Task directions: Say how many lines in the records hold the word "Lengths", and give nothing but that number.

[Entries taken from a collection]
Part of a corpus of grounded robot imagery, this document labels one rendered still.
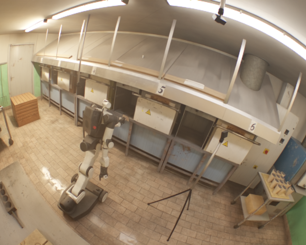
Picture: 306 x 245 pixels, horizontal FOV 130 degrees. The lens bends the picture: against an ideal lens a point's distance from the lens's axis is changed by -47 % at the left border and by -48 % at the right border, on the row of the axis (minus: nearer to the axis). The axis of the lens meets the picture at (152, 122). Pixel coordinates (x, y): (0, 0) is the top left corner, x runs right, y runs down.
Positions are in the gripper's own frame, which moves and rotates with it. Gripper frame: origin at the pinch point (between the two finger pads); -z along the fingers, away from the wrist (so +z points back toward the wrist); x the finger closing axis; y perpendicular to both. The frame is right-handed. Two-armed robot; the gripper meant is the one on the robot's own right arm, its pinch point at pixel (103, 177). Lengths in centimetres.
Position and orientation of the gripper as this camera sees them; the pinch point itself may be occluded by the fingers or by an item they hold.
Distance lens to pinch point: 178.9
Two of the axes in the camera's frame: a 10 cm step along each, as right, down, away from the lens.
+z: 2.1, -9.5, -2.5
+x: 5.8, -0.8, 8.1
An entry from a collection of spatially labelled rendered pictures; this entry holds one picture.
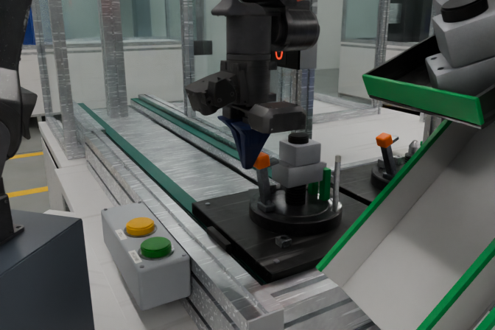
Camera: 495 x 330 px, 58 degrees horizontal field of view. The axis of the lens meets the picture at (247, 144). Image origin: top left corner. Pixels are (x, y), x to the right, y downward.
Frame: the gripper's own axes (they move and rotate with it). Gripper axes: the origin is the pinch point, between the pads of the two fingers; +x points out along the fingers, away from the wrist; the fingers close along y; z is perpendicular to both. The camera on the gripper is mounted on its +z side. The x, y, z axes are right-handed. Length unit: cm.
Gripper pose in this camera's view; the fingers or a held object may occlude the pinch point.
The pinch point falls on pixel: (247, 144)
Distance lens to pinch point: 60.3
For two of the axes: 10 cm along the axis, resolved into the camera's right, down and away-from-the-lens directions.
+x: -0.1, 9.6, 2.7
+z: -8.7, 1.2, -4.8
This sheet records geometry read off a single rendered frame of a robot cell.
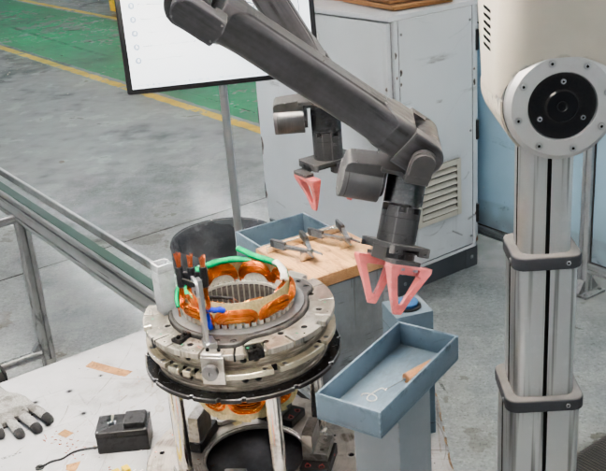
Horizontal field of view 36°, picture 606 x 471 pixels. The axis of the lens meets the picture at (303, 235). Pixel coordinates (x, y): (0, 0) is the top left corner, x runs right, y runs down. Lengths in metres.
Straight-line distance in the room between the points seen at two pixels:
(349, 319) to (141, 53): 1.04
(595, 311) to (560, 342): 2.35
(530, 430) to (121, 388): 0.86
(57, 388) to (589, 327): 2.33
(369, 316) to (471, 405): 1.51
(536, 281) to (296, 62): 0.55
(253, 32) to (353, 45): 2.64
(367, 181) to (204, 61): 1.25
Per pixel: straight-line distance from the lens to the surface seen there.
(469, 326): 3.76
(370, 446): 1.45
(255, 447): 1.75
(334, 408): 1.34
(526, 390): 1.60
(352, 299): 1.77
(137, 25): 2.49
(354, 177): 1.31
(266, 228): 1.97
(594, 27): 1.33
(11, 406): 1.98
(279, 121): 1.74
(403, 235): 1.33
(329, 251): 1.80
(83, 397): 1.99
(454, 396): 3.32
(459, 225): 4.13
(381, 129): 1.26
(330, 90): 1.22
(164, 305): 1.54
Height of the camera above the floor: 1.78
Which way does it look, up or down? 22 degrees down
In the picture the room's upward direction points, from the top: 5 degrees counter-clockwise
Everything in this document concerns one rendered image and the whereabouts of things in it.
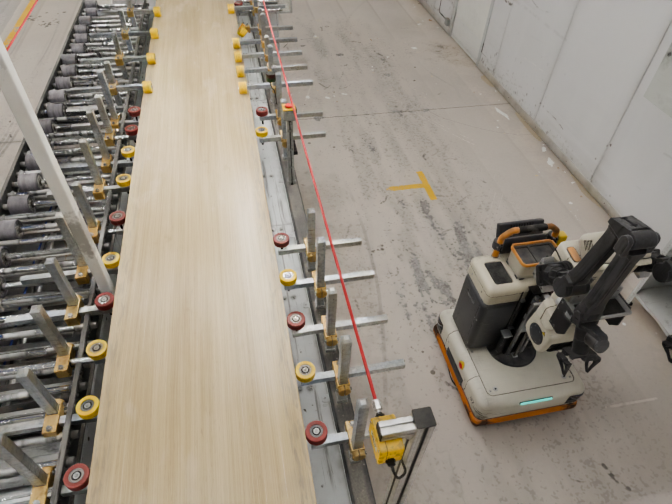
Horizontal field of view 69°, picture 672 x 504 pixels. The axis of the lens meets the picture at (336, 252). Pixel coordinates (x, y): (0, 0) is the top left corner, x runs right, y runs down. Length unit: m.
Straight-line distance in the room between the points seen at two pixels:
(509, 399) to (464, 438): 0.35
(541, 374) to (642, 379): 0.82
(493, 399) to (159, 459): 1.67
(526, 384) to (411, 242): 1.44
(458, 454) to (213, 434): 1.47
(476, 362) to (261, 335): 1.29
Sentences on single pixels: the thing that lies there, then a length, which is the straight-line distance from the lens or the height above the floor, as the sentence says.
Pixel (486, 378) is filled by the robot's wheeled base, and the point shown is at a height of 0.28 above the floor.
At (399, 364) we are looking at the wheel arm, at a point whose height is 0.84.
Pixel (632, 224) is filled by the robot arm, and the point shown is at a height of 1.61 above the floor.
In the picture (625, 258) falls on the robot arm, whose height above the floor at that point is 1.54.
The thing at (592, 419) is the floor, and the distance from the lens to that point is 3.26.
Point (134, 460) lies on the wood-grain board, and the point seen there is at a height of 0.90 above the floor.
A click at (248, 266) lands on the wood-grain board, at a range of 2.31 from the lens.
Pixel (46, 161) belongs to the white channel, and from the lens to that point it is 2.01.
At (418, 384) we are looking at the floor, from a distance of 3.02.
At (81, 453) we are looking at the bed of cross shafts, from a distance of 2.22.
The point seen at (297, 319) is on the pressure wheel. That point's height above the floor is 0.91.
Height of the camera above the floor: 2.59
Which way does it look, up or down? 46 degrees down
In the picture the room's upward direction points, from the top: 3 degrees clockwise
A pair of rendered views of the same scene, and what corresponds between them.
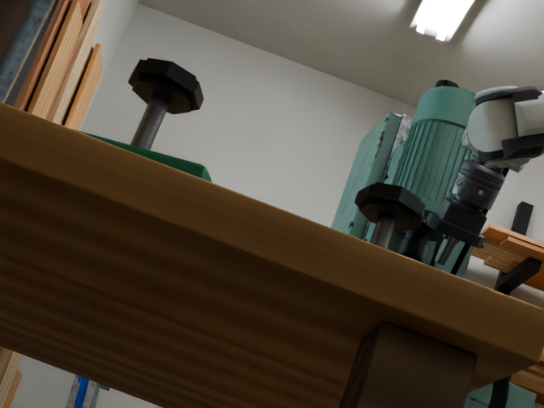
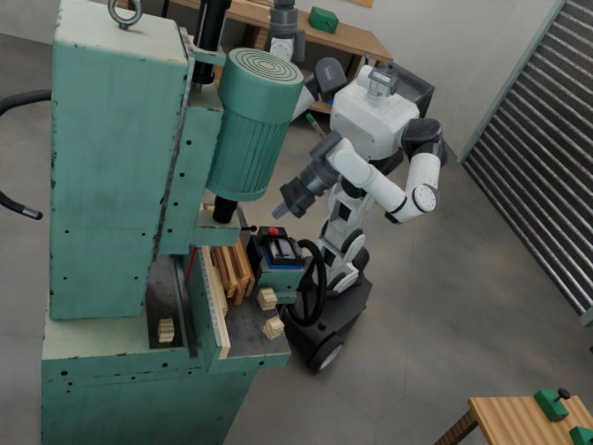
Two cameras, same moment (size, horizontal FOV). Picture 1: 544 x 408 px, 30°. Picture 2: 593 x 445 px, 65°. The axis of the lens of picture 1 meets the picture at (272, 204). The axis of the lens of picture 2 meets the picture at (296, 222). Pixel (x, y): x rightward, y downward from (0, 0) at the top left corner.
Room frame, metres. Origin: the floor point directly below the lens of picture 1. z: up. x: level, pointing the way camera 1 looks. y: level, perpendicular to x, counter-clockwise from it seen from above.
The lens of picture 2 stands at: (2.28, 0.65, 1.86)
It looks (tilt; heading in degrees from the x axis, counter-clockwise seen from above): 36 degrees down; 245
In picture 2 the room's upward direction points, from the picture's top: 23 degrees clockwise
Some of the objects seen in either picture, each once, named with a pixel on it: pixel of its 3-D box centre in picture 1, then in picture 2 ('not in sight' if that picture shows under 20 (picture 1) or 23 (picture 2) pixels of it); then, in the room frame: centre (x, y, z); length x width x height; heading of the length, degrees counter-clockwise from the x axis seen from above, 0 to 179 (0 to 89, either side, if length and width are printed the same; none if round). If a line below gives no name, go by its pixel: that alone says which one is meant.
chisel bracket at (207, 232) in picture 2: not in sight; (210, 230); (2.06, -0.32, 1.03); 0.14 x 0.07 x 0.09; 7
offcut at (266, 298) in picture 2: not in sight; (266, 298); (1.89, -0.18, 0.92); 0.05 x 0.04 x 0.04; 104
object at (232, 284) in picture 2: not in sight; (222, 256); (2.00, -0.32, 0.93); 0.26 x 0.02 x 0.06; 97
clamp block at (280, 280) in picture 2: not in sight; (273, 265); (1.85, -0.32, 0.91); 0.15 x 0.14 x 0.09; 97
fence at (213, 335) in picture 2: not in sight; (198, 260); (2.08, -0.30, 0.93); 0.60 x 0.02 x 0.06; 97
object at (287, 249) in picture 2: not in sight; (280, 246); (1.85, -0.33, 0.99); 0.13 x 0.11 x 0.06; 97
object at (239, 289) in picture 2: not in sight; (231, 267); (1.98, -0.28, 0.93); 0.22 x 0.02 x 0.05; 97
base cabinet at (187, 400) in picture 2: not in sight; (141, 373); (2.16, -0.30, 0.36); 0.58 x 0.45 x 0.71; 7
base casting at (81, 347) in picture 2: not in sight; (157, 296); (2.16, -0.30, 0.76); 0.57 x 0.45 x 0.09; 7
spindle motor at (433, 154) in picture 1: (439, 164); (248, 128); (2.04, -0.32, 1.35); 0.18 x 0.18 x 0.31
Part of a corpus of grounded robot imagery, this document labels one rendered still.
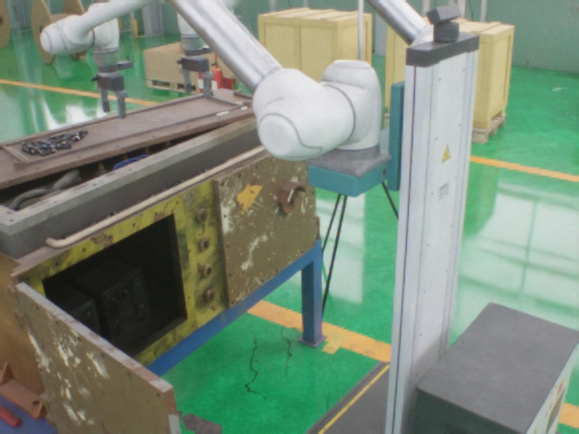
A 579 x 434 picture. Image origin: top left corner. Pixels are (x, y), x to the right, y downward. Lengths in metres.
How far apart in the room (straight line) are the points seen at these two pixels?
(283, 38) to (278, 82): 6.19
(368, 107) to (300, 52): 5.95
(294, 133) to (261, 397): 1.91
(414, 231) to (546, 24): 9.14
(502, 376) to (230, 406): 1.51
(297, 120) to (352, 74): 0.24
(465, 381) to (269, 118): 0.99
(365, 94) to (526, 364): 0.98
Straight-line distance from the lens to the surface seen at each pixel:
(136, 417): 1.46
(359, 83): 1.53
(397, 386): 2.04
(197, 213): 2.21
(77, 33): 2.08
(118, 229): 1.97
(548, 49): 10.74
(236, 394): 3.08
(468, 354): 1.99
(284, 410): 2.97
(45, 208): 1.89
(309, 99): 1.40
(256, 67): 1.47
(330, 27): 7.16
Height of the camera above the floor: 2.05
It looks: 25 degrees down
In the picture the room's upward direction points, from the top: 1 degrees counter-clockwise
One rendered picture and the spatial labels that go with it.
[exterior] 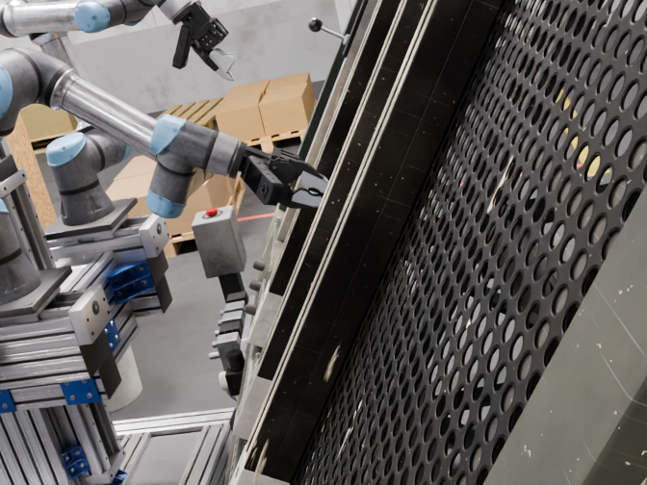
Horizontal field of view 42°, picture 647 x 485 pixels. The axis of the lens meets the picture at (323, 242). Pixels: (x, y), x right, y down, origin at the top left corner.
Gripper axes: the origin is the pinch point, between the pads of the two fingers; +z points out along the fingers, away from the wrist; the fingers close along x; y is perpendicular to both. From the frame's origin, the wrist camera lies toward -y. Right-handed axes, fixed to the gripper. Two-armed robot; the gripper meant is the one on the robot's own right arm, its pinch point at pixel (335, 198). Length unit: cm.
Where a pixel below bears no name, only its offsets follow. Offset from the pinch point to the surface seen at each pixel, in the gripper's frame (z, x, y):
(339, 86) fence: -1, -8, 69
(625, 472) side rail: -1, -31, -121
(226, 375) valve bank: -5, 58, 25
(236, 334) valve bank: -5, 56, 43
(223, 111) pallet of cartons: -40, 123, 515
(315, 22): -12, -20, 75
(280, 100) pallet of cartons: 0, 98, 510
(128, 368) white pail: -32, 148, 157

Response to this exercise: 3